=== What you have to do ===
The listing below is to be given again in full and word for word, without its images.

=== Collected data ===
* * *

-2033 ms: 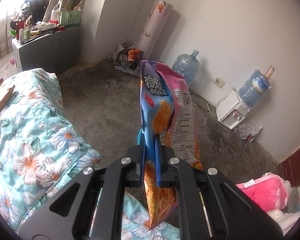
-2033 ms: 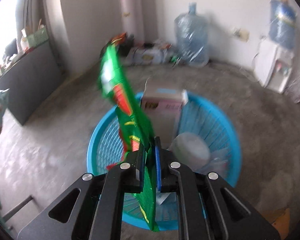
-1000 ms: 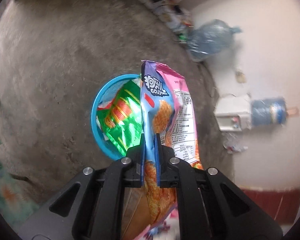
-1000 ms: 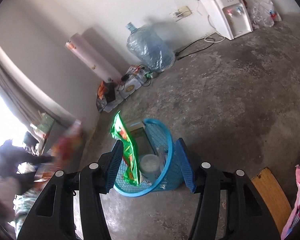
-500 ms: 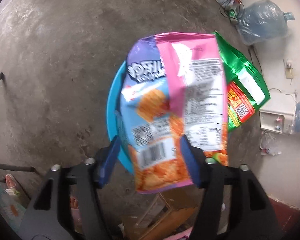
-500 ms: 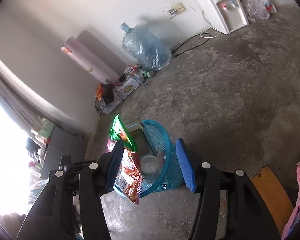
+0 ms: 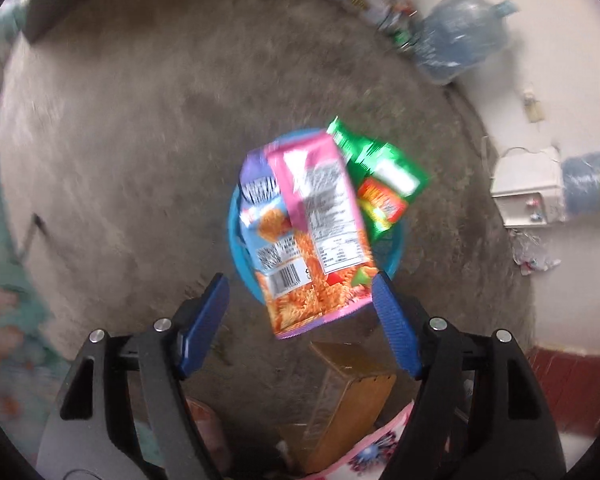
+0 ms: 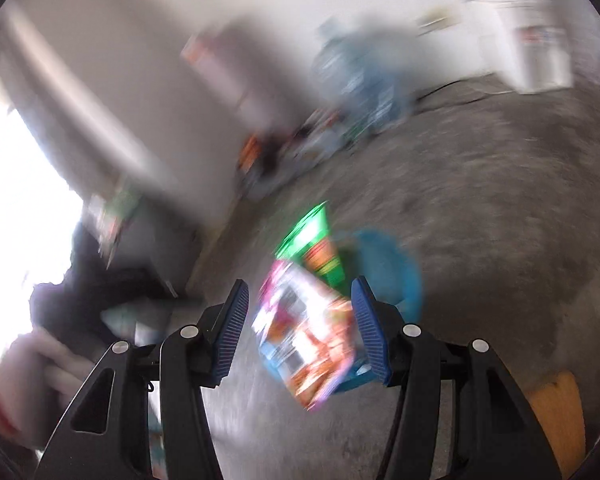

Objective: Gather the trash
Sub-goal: 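Push the bags down into the wastebasket with the right tool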

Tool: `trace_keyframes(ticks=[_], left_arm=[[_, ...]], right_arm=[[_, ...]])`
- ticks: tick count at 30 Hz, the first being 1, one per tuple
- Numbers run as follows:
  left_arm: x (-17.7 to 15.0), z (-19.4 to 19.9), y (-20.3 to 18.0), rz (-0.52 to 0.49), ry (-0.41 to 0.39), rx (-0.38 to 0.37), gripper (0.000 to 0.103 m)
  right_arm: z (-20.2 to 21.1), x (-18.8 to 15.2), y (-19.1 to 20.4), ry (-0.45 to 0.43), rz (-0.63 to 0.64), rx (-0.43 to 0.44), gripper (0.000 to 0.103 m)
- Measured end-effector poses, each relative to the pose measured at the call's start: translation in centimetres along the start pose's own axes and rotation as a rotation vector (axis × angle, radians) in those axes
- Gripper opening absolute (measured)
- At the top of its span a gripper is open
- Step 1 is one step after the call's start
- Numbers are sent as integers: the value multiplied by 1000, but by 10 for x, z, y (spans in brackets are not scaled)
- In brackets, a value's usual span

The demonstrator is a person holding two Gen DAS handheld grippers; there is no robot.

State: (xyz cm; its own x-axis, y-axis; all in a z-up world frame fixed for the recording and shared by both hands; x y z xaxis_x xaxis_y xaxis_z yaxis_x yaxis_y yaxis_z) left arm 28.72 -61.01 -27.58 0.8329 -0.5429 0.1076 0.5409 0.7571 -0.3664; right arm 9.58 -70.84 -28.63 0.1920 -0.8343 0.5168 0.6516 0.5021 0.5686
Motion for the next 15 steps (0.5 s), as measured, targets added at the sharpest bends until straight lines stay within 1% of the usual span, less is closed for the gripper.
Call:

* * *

=== Answer section ===
-2033 ms: 
-2033 ms: 
-1000 ms: 
-1000 ms: 
-500 ms: 
-500 ms: 
+0 ms: 
+0 ms: 

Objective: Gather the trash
Sub-goal: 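Push the bags down into the wastebasket with the right tool
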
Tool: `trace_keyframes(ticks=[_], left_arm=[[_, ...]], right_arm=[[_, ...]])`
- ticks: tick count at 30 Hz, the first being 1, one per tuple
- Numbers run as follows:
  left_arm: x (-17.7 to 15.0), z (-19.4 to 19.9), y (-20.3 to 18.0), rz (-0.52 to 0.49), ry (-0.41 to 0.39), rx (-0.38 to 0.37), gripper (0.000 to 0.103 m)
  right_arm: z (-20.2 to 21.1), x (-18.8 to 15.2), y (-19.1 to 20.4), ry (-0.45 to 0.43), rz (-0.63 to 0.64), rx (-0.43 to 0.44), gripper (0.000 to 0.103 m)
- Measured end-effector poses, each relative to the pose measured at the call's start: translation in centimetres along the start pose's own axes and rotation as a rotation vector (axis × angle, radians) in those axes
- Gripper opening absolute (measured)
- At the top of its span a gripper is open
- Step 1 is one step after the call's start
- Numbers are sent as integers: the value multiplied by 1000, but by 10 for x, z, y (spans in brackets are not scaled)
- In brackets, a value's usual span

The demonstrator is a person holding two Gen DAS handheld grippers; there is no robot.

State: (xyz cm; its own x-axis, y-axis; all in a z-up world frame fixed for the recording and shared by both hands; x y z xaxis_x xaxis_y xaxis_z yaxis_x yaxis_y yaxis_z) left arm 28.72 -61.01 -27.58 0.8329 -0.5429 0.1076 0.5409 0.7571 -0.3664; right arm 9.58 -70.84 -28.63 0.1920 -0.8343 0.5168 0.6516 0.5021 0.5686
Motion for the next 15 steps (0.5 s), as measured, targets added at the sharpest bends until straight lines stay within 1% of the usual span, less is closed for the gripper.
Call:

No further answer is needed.